In the week ending June 24, US semiconductor funds saw roughly $11 billion in net outflows — the largest single-week exit this century. The prior two weeks had drawn in about $12 billion.
This means → capital isn't retreating one way; it's whipsawing inside the same sector. The bull-bear divide has hit an extreme.
ORTEX data shows short interest in major chip names has climbed to a three-year high. Marvell, Qualcomm and Micron saw the sharpest rises — short positions roughly doubled over three years.

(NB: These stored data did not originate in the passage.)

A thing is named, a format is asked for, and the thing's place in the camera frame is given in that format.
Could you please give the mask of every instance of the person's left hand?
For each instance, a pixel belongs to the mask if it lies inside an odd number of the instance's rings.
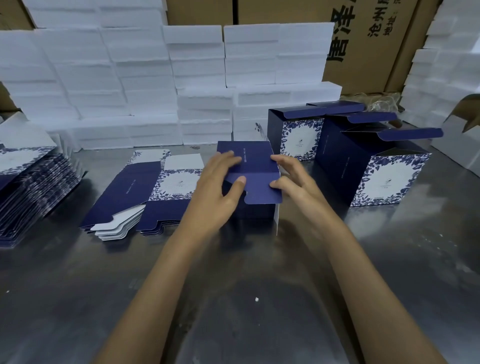
[[[210,158],[177,228],[178,232],[196,241],[204,241],[227,222],[237,207],[247,178],[238,177],[226,196],[222,195],[222,183],[228,169],[240,162],[241,157],[235,157],[232,151],[217,152]]]

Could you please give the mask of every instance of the reflective tabletop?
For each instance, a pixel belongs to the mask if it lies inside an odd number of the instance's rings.
[[[215,145],[171,146],[172,154]],[[348,208],[305,164],[449,363],[480,357],[480,179],[436,152],[398,205]],[[0,251],[0,363],[88,363],[173,227],[103,244],[78,229],[132,149],[81,151],[88,173],[15,249]],[[230,222],[186,279],[165,363],[361,363],[321,243],[286,197],[272,223]]]

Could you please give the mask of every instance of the person's right hand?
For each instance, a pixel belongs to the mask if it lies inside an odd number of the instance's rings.
[[[294,157],[274,154],[272,160],[282,166],[290,175],[272,181],[270,187],[286,192],[312,224],[321,228],[325,219],[336,217],[315,180],[308,175],[300,161]]]

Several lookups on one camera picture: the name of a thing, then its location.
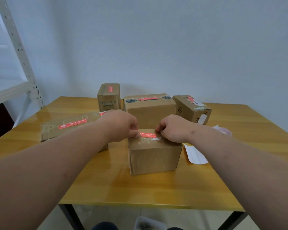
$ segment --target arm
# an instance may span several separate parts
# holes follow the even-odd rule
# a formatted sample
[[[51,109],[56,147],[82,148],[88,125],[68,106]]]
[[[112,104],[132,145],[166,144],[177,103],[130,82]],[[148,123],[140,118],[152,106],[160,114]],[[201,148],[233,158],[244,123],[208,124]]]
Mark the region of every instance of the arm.
[[[110,111],[96,122],[0,159],[0,229],[36,229],[106,143],[136,136],[137,129],[134,116]]]
[[[260,229],[288,229],[288,162],[175,115],[156,131],[196,146]]]

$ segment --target white wall
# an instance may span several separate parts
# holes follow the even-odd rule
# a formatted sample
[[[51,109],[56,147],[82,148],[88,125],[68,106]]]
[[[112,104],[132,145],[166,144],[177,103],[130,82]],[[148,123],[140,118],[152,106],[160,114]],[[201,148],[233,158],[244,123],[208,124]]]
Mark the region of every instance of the white wall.
[[[119,82],[247,104],[288,131],[288,0],[8,3],[46,103]]]

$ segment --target white label
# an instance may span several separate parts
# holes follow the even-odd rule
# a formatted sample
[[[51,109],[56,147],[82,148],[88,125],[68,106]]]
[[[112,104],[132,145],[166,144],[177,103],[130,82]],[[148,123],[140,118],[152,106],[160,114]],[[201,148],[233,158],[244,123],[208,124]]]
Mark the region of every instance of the white label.
[[[201,103],[199,101],[196,101],[194,99],[193,99],[193,104],[198,105],[198,106],[205,106],[205,104],[203,104],[203,103]]]
[[[207,115],[201,115],[200,119],[198,120],[198,124],[204,124],[205,120],[207,118]]]

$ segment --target white shelving unit
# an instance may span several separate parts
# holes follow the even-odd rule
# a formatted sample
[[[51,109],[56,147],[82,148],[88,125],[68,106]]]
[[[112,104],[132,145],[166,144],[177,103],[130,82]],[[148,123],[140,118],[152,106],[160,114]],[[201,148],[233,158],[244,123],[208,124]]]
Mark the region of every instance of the white shelving unit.
[[[27,111],[31,101],[34,101],[40,109],[44,107],[44,103],[6,0],[0,0],[0,27],[7,40],[7,45],[0,45],[0,50],[7,48],[11,50],[17,62],[17,72],[20,75],[19,80],[0,79],[0,103],[27,93],[27,99],[15,121],[15,127]]]

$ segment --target hand
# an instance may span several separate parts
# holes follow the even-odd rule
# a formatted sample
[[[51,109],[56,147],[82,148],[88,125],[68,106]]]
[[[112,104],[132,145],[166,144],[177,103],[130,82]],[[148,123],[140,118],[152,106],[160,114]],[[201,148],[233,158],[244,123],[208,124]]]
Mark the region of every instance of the hand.
[[[137,118],[122,110],[109,110],[97,122],[102,123],[108,143],[136,137],[138,134]]]
[[[196,123],[192,123],[178,115],[169,115],[162,119],[156,127],[157,132],[172,142],[190,143],[195,134]]]

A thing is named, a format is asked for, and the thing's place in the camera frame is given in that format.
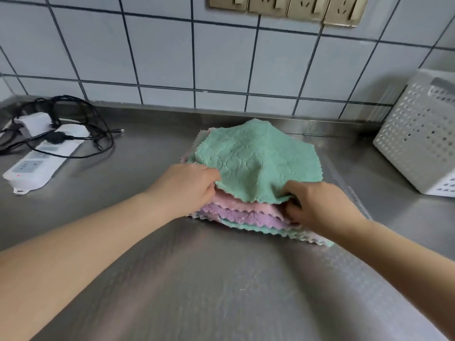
forearm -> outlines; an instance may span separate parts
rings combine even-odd
[[[26,341],[142,238],[167,223],[136,195],[0,252],[0,335]]]
[[[337,243],[375,269],[455,340],[455,262],[372,221],[357,230]]]

person's left hand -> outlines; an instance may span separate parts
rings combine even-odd
[[[197,211],[215,195],[217,169],[202,164],[174,164],[144,193],[169,213],[171,219]]]

gold wall outlet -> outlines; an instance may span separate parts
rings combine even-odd
[[[246,12],[248,0],[208,0],[208,7]]]
[[[289,0],[250,0],[249,11],[283,18],[288,4]]]
[[[297,20],[321,21],[329,0],[291,0],[287,17]]]
[[[356,27],[368,0],[330,0],[323,23]]]

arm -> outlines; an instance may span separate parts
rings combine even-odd
[[[2,339],[32,338],[135,243],[206,204],[219,179],[200,164],[173,165],[147,191],[0,252]]]
[[[288,181],[288,215],[360,258],[455,340],[455,262],[367,220],[333,184]]]

power strip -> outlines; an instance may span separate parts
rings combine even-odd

In plain terms = more people are betting against these stocks, but it's not a crash call. ORTEX co-founder Peter Hillerberg calls it a return of "caution and hedging after a big rally," not the concentrated kind of short that triggers squeezes.
Brokerages keep lifting price targets — should you trust them?
Major brokerages continue raising chip-stock targets, anchored on AI demand driving earnings growth. Per LSEG, Micron has the widest expected upside at over 60%; Nvidia over 40%; Sandisk over 30%.
SK Hynix completed a $26.5 billion US listing last Friday, surging more than 10% on day one. Tight memory-chip supply is lifting storage-stock valuations globally.
But SD Ventures CIO Alexander Lis pushed back: "The target-price upgrades are more a product of the sector's strong momentum than a reliable guide to future performance."
This reflects a hard fact: some large chip stocks have already approached the median 12-month consensus target — the upside analysts priced in has been largely consumed by the market.
Valuations look cheap — are they really?
Nvidia's forward P/E — the price divided by expected future earnings — sits at roughly 19×, the lowest in over a decade. Micron's touched 5.4× in May, a nine-year low.
In plain terms = these stocks didn't get cheaper because they fell; earnings grew faster than the share price, compressing the multiple. Strategist Chris Maxey spells it out: "Valuations have been declining for two years because earnings growth has outpaced price gains."
Yet Intel, AMD and Marvell still trade at forward multiples well above their long-term averages. This means → the market has already priced in aggressive earnings expectations — if results disappoint, the drawdown will sting harder.
How much longer can the earnings boom last?
S&P 1500 semiconductor-index constituents are expected to more than double earnings this year, driven mainly by Micron and Nvidia. By 2027, growth is forecast to slow to 46.1%.
Interactive Brokers chief analyst Steve Sosnick put it bluntly: "We've never seen this kind of extreme earnings growth — the question is how long it can last."
Bank of America projects global cloud and AI-infrastructure capex will approach $1.5 trillion by 2027, up 40–50% year-on-year.
This means → the decisive test for bulls and bears alike is just ahead: actual spending figures from hyperscale cloud providers during earnings season will determine whether this "AI wager" pays off or falls flat. The uncertain US rate path and Middle East geopolitical tensions add further pressure above earnings forecasts.
Content is for reference only, not financial advice.